Like other methylated xanthine derivatives, aminophylline simultaneously

  1. a competitive non-selective phosphodiesterase inhibitor[11] that increases intracellular camp, activates PKA, inhibits TNF-alpha[12][13] and leukotriene[14] synthesis and reduces inflammation and innate immunity[14] and
  2. non-selective adenosine receptor antagonist.[15]
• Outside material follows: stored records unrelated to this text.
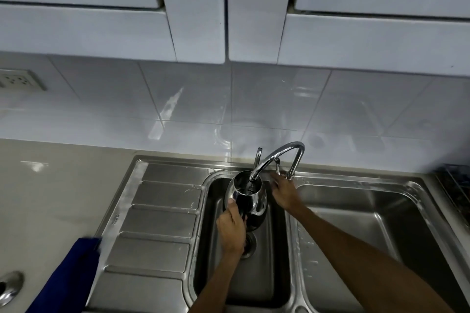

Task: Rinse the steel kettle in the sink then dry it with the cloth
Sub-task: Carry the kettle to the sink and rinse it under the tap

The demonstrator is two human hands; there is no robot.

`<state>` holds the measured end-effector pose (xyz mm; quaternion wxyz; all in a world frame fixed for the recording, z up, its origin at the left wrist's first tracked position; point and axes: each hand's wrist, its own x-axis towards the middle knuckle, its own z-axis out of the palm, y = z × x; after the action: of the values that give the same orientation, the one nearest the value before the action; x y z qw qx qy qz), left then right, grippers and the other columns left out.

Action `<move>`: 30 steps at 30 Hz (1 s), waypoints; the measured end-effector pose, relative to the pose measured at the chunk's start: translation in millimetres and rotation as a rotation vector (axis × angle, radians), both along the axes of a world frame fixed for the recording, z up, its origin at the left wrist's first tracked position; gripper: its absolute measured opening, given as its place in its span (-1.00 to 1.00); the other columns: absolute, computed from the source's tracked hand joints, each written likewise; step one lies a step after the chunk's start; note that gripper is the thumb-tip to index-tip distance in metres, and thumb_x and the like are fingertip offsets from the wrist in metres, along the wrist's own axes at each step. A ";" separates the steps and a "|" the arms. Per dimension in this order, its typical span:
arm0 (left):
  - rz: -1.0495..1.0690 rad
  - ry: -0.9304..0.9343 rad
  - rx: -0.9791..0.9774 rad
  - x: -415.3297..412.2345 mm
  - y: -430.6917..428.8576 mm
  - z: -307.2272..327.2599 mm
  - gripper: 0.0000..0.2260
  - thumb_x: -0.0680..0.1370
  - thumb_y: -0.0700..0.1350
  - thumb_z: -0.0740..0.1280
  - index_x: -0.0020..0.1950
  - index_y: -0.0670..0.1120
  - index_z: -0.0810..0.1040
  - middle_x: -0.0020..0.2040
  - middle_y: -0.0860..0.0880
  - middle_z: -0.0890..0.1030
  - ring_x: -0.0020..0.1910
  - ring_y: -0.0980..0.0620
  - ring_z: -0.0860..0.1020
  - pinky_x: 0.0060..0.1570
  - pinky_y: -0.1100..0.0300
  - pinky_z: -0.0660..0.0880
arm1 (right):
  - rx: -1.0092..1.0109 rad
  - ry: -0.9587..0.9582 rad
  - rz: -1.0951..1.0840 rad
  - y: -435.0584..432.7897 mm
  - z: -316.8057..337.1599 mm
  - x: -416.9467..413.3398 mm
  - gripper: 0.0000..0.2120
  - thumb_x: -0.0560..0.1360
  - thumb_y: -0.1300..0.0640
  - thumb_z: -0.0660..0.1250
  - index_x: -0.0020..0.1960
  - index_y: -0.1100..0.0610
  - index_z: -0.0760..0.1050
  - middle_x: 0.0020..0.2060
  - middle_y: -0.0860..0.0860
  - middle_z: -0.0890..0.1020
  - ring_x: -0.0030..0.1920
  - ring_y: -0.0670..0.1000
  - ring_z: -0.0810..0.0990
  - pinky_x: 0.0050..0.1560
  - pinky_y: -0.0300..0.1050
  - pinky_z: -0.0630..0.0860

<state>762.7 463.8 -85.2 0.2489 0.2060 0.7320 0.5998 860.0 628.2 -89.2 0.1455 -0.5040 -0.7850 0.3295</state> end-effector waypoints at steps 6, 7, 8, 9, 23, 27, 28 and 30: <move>0.007 -0.013 -0.009 1.5 -0.7 0.0 -0.38 0.66 0.15 0.08 -0.39 -0.29 0.44 -0.48 -0.30 0.50 -0.55 -0.04 0.46 -0.52 -0.01 0.44 | -0.786 0.280 -0.451 -42.8 -24.8 -4.1 -0.55 0.55 -0.23 0.25 0.13 0.14 0.58 -0.10 0.14 0.63 -0.14 0.14 0.60 -0.18 -0.10 0.51; 0.006 -0.032 -0.002 2.4 -1.0 0.9 -0.36 0.62 0.21 0.06 -0.38 -0.28 0.45 -0.48 -0.30 0.50 -0.54 -0.05 0.46 -0.53 -0.04 0.45 | -0.952 0.376 -0.511 -48.6 -30.1 -4.6 -0.49 0.50 -0.32 0.24 0.12 0.11 0.55 -0.11 0.13 0.59 -0.19 0.12 0.56 -0.25 -0.11 0.48; 0.006 -0.043 0.004 2.6 -1.7 1.4 -0.35 0.59 0.26 0.05 -0.38 -0.26 0.46 -0.49 -0.28 0.49 -0.54 -0.05 0.46 -0.53 -0.06 0.45 | -1.078 0.454 -0.536 -54.5 -29.0 -5.6 -0.46 0.49 -0.35 0.21 0.12 0.11 0.53 -0.06 0.15 0.57 -0.16 0.12 0.55 -0.24 -0.09 0.48; 0.000 -0.052 0.002 2.1 -2.5 1.1 -0.36 0.58 0.27 0.05 -0.39 -0.23 0.46 -0.51 -0.23 0.48 -0.54 -0.04 0.46 -0.52 -0.05 0.46 | -1.160 0.527 -0.542 -58.6 -27.5 -7.7 -0.46 0.53 -0.33 0.17 0.14 0.13 0.52 0.00 0.18 0.56 -0.10 0.15 0.55 -0.20 -0.05 0.50; -0.220 -0.155 0.014 -10.6 -18.1 15.7 -0.55 0.67 0.01 0.15 -0.33 -0.21 0.48 -0.47 -0.16 0.41 -0.57 0.11 0.37 -0.51 0.28 0.34 | -1.225 0.645 -0.658 -76.5 -3.7 -22.1 -0.57 0.62 -0.17 0.11 0.03 0.19 0.51 -0.06 0.21 0.57 -0.10 0.16 0.55 -0.19 -0.04 0.47; -0.239 -0.183 -0.013 -14.4 -19.6 14.1 -0.52 0.67 0.06 0.15 -0.31 -0.22 0.52 -0.49 -0.12 0.43 -0.57 0.08 0.38 -0.54 0.24 0.33 | -1.228 0.663 -0.646 -77.7 10.2 -21.6 -0.58 0.64 -0.13 0.09 -0.02 0.20 0.50 -0.11 0.19 0.56 -0.14 0.14 0.53 -0.19 -0.04 0.45; -0.247 -0.187 -0.020 -15.5 -20.3 12.7 -0.51 0.66 0.08 0.15 -0.32 -0.21 0.52 -0.50 -0.11 0.44 -0.57 0.06 0.38 -0.54 0.23 0.33 | -1.230 0.667 -0.641 -78.0 14.0 -21.1 -0.58 0.65 -0.11 0.07 -0.04 0.21 0.50 -0.13 0.19 0.55 -0.15 0.14 0.52 -0.19 -0.03 0.45; -0.264 -0.180 -0.033 -16.7 -21.2 11.1 -0.49 0.66 0.11 0.14 -0.34 -0.19 0.53 -0.51 -0.08 0.46 -0.57 0.02 0.38 -0.53 0.20 0.33 | -1.240 0.672 -0.628 -79.1 19.6 -20.0 -0.57 0.66 -0.09 0.05 -0.09 0.21 0.50 -0.16 0.18 0.55 -0.17 0.13 0.52 -0.18 -0.03 0.45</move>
<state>746.0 442.5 -74.1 0.3935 0.2415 0.6832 0.5658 840.0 549.2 -69.6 0.1540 -0.5653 -0.1908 0.7876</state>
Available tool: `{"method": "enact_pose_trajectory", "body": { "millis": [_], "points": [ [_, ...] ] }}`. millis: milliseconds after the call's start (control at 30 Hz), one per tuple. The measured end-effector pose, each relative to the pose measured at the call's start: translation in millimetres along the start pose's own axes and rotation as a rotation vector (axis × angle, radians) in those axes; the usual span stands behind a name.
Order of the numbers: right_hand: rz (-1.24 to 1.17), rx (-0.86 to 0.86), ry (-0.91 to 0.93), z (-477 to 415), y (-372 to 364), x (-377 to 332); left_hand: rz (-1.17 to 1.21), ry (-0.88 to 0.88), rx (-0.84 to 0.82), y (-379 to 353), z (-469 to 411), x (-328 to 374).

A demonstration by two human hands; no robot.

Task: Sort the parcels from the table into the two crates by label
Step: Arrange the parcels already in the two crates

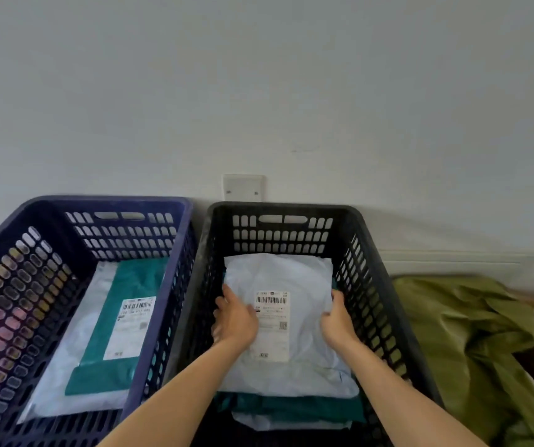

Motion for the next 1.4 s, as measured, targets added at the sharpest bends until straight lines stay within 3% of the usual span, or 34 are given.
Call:
{"method": "enact_pose_trajectory", "body": {
  "millis": [333,433,533,600,900,1400],
  "points": [
    [-0.039,0.0,-0.012,-27,-14,17,-0.056,0.027,-0.034,-19,-26,-1],
    [0.258,0.064,0.166,-30,-15,19,-0.206,-0.03,0.032,-28,-25,2],
    [0.671,0.078,0.455,-32,-20,17,-0.393,-0.24,0.1,-40,-25,10],
    [0.812,0.038,0.531,-37,-27,18,-0.447,-0.352,0.079,-51,-26,15],
    [0.844,-0.143,0.384,-56,-38,37,-0.468,-0.321,-0.072,-69,-41,8],
    [0.807,-0.158,0.344,-60,-52,60,-0.495,-0.303,-0.048,-92,-49,-9]
  ]
}}
Point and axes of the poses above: each hand's wrist, its own z-axis away from the middle knuckle, its own y-axis out of the back of the hand, x = y × z, the point moved 4 cm from there along -z, towards the middle knuckle, and after that the axes turned 5 degrees about -z, right-handed, at the moved point
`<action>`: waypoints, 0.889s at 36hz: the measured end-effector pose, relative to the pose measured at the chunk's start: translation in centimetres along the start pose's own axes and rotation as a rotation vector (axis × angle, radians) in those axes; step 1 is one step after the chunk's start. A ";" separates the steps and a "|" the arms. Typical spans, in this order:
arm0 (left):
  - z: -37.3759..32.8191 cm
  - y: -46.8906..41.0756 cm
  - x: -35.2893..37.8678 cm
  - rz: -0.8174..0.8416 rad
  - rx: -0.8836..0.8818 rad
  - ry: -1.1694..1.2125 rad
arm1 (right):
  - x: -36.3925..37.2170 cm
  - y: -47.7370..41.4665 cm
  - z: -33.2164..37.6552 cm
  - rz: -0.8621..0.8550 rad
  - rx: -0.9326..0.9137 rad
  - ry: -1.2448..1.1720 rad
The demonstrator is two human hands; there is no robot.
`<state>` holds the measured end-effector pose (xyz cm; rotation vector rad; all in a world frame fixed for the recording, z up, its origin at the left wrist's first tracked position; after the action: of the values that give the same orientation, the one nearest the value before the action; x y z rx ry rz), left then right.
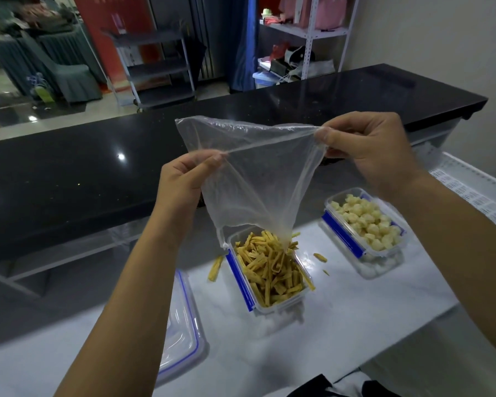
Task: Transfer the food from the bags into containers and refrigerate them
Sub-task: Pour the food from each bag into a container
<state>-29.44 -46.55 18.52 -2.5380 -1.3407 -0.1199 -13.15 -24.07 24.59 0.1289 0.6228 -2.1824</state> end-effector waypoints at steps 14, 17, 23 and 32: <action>-2.9 1.4 -0.5 -0.001 0.128 0.022 | 0.0 0.6 3.3 0.003 -0.105 0.028; -3.3 2.0 -0.9 -0.021 0.145 0.023 | 0.2 0.8 3.6 0.001 -0.127 0.035; -1.6 3.6 -1.4 0.016 0.062 -0.130 | 1.6 2.2 2.5 0.004 -0.100 0.075; 2.0 6.2 -1.8 0.025 -0.022 -0.198 | 1.1 5.2 1.5 -0.082 -0.012 0.014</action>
<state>-25.48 -50.83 15.03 -2.6415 -1.3825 0.1261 -9.73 -28.28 23.50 0.1136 0.6594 -2.2577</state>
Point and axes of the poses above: each hand's wrist, its own y-axis away from the middle knuckle, its own x-axis out of the palm, z = x × y, the point moved 4 cm from there along -y, towards the middle knuckle, and after that the axes turned 7 degrees about y, right-handed, at the moved point
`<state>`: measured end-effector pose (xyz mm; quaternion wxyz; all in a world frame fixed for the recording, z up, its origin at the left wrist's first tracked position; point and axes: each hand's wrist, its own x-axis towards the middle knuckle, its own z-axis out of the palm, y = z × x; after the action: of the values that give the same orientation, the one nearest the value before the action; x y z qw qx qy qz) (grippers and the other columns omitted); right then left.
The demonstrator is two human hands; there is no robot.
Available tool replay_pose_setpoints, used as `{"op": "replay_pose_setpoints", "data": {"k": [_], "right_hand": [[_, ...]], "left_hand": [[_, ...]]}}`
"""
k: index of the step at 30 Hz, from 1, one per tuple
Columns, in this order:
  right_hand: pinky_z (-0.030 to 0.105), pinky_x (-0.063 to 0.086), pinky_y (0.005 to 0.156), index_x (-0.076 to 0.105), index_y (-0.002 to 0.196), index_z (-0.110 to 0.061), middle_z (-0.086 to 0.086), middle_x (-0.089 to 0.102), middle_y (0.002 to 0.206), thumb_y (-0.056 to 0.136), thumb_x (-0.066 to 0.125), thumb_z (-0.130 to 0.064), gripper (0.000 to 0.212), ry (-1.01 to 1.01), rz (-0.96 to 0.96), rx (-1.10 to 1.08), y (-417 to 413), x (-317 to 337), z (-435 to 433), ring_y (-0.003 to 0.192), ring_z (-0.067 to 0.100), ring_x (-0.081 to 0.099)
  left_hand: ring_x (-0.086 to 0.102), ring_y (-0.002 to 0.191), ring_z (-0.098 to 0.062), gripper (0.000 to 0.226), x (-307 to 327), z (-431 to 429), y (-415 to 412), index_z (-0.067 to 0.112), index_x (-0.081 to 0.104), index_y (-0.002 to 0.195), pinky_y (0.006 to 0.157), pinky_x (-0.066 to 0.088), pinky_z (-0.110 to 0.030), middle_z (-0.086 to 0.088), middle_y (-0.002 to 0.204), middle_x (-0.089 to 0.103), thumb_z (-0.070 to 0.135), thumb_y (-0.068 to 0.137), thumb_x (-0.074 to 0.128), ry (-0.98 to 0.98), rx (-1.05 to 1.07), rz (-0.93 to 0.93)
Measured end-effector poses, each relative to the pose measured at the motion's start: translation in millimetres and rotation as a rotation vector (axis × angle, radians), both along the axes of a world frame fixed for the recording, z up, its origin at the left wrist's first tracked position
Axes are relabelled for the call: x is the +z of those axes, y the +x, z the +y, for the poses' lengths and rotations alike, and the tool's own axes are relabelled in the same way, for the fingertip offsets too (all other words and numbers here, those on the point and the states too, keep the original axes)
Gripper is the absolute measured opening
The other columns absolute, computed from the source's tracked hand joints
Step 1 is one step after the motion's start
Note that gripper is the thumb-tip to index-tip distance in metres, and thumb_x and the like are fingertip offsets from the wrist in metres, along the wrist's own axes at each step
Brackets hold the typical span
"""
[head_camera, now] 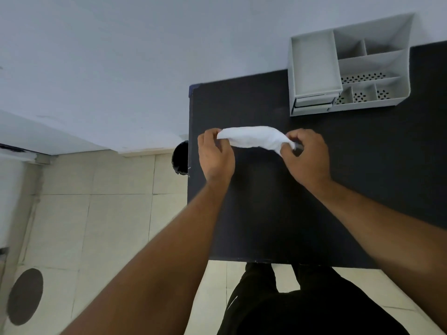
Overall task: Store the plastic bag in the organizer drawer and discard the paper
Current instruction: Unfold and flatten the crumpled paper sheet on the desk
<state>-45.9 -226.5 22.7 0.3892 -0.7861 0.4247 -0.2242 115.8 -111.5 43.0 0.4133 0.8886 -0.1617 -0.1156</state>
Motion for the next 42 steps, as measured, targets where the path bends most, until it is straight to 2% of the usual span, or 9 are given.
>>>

Aminophylline causes bronchodilation, diuresis†, Central nervous system cardiac stimulation, and gastric acid secretion by blocking phosphodiesterase, which increases tissue concentrations of cyclic adenosine monophosphate (cAMP), which in turn promotes catecholamine stimulation of lipolysis, glycogenolysis, and gluconeogenesis, and causes release adrenaline from adrenal medulla cells. †Note that diuresis is caused by an increase in cAMP, which acts in the CNS to inhibit the release of antidiuretic hormone (arginine vasopressin).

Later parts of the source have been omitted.